Data access to the graph all goes via find. All the read operations of application APIs, directly or indirectly, come down to calling Graph.find or a graph query handler. And the default graph query handler works by calling Graph.find, so once find is implemented everything (read-only) works. ARQ's query API, which includes a SPARQL implementation, included. It may not be the most efficient way but importantly all functionality is available and so the graph implementer can quickly get a first implementation up and running, then decide where and when to spend further development time - or whether that's needed at all.

Jena-Mulgara

An example of this is a prototype Jena-Mulgara bridge (work in progress as of Jan'08). This maps the Graph API to a Mulgara session object, which can be a local Mulgara database or a remote Mulgara server. The prototype is a single class together with a set of factory operations for more convenient creation of a bridge graph wrapped in all Jena's APIs.

Implementing graph nodes, for IRIs and for literals is straight forward.  Mulgara uses JRDF to represent these nodes and to represent triples. Mapping to and from Jena versions of the same is just the change in naming.

Blank nodes are more interesting. A blank node in Jena has an internal label (which is not a URI in disguise). When working at the lowest level of Graph, the code is manipulating things at a concrete, syntactic level.

A blank node in Mulgara has an internal id but it can change. It really is the internal node index as I found out by creating a blank node with id=1 and found it turned into rdf:type which was what was really at node slot 1. Paul has been (patiently!) explaining this to me on a Mulgara mailing list. The session interface is an interface onto the RDF data, not an interface to extend the graph details to the client.

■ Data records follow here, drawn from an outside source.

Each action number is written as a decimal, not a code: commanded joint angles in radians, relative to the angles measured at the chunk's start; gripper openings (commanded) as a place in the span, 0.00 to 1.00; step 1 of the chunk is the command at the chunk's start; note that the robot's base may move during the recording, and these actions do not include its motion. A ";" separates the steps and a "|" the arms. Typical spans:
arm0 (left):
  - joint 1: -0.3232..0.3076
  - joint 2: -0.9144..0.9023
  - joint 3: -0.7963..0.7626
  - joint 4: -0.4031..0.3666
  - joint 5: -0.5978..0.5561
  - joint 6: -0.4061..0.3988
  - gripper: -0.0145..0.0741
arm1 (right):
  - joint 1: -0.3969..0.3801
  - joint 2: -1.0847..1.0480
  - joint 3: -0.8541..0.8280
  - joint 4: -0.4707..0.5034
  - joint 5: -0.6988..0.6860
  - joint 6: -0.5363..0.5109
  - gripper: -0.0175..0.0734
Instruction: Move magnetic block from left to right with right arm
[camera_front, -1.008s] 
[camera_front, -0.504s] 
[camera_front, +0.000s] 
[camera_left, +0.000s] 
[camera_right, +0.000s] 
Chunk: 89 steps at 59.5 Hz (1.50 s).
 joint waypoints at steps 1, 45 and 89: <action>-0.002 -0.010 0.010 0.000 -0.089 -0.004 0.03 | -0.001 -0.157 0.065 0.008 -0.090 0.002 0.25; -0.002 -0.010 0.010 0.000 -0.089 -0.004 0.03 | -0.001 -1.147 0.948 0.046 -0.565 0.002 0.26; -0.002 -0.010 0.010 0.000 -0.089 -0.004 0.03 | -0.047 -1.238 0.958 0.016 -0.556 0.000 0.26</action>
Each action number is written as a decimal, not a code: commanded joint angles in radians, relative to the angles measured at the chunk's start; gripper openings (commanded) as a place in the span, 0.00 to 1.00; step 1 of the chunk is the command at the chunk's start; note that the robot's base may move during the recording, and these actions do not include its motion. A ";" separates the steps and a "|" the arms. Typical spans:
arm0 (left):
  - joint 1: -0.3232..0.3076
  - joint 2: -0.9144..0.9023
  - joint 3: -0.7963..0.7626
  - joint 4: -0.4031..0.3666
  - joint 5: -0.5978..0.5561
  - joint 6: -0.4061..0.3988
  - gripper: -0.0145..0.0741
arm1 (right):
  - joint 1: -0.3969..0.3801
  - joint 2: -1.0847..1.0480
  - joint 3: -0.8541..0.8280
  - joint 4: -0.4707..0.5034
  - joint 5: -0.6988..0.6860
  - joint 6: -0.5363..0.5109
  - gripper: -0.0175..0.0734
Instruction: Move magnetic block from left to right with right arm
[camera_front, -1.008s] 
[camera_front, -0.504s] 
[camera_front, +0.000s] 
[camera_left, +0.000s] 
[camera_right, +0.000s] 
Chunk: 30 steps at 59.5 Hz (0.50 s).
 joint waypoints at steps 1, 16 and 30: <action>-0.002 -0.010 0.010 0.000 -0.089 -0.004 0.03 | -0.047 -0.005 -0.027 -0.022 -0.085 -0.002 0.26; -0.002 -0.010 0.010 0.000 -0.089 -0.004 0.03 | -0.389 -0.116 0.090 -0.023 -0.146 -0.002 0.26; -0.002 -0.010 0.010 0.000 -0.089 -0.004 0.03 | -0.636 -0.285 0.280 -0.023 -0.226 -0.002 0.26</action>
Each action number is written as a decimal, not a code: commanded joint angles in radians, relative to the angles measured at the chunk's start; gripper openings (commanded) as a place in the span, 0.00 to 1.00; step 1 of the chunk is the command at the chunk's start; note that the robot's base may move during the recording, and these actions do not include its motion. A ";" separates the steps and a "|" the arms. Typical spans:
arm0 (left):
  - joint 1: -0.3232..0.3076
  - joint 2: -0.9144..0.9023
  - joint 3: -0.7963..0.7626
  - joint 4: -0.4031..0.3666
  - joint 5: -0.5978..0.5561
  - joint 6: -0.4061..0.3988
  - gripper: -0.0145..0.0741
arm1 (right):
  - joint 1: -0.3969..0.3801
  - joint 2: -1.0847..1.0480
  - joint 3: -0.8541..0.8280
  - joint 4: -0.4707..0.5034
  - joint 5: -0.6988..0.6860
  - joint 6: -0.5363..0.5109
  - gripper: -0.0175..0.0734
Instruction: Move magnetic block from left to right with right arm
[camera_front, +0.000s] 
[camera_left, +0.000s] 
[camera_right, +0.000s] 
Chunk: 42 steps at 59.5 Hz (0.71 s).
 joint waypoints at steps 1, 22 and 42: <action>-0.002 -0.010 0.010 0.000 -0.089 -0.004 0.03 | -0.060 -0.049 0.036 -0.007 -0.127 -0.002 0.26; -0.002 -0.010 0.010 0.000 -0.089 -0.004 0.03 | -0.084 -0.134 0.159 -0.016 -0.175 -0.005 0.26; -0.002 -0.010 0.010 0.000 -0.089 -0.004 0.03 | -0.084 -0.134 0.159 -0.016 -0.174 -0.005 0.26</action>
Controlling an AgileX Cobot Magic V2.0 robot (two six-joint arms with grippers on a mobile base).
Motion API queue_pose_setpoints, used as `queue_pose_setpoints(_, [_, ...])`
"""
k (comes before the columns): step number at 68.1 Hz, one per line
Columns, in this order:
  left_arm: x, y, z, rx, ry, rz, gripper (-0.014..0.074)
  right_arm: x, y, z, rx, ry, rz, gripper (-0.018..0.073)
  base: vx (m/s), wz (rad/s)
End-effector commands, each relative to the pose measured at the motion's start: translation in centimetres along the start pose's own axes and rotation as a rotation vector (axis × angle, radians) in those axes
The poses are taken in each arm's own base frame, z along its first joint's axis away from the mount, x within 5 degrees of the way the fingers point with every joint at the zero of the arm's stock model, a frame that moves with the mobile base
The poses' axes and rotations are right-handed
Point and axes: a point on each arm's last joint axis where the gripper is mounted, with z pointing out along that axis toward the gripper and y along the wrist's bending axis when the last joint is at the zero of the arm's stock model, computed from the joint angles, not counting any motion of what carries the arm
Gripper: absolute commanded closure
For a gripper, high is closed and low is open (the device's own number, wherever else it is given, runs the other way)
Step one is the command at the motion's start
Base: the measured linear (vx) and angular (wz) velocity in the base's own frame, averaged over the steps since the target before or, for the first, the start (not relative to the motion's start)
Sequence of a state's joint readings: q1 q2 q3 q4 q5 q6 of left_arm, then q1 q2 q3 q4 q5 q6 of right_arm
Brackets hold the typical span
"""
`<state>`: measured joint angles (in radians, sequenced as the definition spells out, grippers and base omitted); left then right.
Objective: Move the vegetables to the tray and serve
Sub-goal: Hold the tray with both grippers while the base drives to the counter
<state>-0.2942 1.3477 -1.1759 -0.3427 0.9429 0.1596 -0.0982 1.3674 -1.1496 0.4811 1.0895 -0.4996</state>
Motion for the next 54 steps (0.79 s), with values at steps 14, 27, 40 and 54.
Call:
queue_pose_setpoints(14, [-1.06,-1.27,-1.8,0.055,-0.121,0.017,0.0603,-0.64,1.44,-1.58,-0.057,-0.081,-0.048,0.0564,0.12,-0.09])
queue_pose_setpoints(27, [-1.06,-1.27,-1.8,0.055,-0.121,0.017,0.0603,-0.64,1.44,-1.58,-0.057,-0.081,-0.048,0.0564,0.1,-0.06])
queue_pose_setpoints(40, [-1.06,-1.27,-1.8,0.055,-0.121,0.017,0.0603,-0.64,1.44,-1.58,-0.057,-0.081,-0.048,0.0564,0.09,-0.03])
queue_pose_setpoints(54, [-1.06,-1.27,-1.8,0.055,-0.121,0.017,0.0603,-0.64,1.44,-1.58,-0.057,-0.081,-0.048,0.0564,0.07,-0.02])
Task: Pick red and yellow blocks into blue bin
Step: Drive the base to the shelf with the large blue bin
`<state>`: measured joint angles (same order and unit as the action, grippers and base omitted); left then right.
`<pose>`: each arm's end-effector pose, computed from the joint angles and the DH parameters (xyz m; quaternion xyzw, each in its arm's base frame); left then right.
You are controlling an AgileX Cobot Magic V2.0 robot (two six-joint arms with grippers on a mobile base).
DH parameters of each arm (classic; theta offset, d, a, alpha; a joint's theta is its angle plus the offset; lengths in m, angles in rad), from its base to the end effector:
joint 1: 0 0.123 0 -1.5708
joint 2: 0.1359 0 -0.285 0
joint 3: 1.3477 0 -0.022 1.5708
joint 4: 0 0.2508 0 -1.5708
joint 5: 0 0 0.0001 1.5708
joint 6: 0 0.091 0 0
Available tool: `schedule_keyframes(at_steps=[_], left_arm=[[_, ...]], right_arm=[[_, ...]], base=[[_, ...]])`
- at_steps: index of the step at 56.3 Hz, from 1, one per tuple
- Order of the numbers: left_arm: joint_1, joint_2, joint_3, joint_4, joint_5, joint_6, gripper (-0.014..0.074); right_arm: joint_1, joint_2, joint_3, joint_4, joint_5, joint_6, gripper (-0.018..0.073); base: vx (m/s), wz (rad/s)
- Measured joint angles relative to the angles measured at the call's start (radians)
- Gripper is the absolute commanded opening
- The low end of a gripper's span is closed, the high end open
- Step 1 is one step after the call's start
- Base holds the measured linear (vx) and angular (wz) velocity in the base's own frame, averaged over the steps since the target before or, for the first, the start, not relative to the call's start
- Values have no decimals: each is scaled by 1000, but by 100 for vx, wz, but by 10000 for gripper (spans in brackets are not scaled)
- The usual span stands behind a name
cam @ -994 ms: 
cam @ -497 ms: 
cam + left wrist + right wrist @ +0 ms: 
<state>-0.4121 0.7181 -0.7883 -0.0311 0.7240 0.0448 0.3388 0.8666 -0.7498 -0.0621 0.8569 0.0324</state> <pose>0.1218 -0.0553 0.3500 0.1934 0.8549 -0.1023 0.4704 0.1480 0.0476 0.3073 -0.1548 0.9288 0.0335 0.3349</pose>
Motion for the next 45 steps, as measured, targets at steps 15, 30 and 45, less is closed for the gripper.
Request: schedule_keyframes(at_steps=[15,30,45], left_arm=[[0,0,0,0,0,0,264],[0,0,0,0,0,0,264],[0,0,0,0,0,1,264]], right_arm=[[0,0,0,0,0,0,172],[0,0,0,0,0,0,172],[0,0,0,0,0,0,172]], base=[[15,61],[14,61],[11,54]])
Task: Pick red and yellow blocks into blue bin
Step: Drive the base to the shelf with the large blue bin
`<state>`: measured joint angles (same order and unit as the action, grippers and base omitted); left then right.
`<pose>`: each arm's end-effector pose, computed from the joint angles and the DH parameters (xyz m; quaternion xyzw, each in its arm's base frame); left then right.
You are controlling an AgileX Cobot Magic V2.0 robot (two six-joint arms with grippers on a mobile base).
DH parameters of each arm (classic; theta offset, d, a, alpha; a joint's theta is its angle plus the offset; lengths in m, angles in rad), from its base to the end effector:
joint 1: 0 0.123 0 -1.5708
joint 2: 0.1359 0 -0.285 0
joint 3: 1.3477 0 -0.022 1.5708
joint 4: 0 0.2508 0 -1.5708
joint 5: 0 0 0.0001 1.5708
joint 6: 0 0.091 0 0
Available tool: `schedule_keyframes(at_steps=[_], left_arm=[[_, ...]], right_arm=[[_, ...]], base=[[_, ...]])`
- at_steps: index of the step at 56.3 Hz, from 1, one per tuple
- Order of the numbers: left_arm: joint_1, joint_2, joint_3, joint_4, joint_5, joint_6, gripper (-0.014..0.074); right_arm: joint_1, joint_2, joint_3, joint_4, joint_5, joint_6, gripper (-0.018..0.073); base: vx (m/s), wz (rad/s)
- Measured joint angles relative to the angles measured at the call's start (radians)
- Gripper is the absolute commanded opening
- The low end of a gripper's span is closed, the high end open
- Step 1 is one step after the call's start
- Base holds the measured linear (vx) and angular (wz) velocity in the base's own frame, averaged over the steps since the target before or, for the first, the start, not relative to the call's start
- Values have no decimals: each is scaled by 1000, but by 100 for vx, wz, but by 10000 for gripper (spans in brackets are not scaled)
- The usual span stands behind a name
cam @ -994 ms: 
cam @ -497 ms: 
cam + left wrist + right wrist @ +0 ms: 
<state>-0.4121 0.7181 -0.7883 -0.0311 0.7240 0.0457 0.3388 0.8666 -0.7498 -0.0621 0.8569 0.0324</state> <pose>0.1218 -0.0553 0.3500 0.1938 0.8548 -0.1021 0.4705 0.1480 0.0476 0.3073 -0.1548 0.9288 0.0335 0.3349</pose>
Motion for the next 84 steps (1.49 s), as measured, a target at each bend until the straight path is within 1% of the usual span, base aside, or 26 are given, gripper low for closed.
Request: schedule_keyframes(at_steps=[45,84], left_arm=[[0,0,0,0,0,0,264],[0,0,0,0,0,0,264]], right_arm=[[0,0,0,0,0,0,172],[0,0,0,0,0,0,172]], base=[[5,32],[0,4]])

Both approaches are valid - it's just different levels of abstraction.

If the Jena application is careful about blank nodes (not assuming they are stable across transactions, and not deleting all triples involving some blank node, then creating triples involving that blank node) then it all works out. The most important case of reading data within a transaction is safe. Bulk loading is better down via the native Mulgara interfaces anyway. The Jena-Mulgara bridge enables a Jena application to access a Mulgara server through the same interfaces as any other RDF data.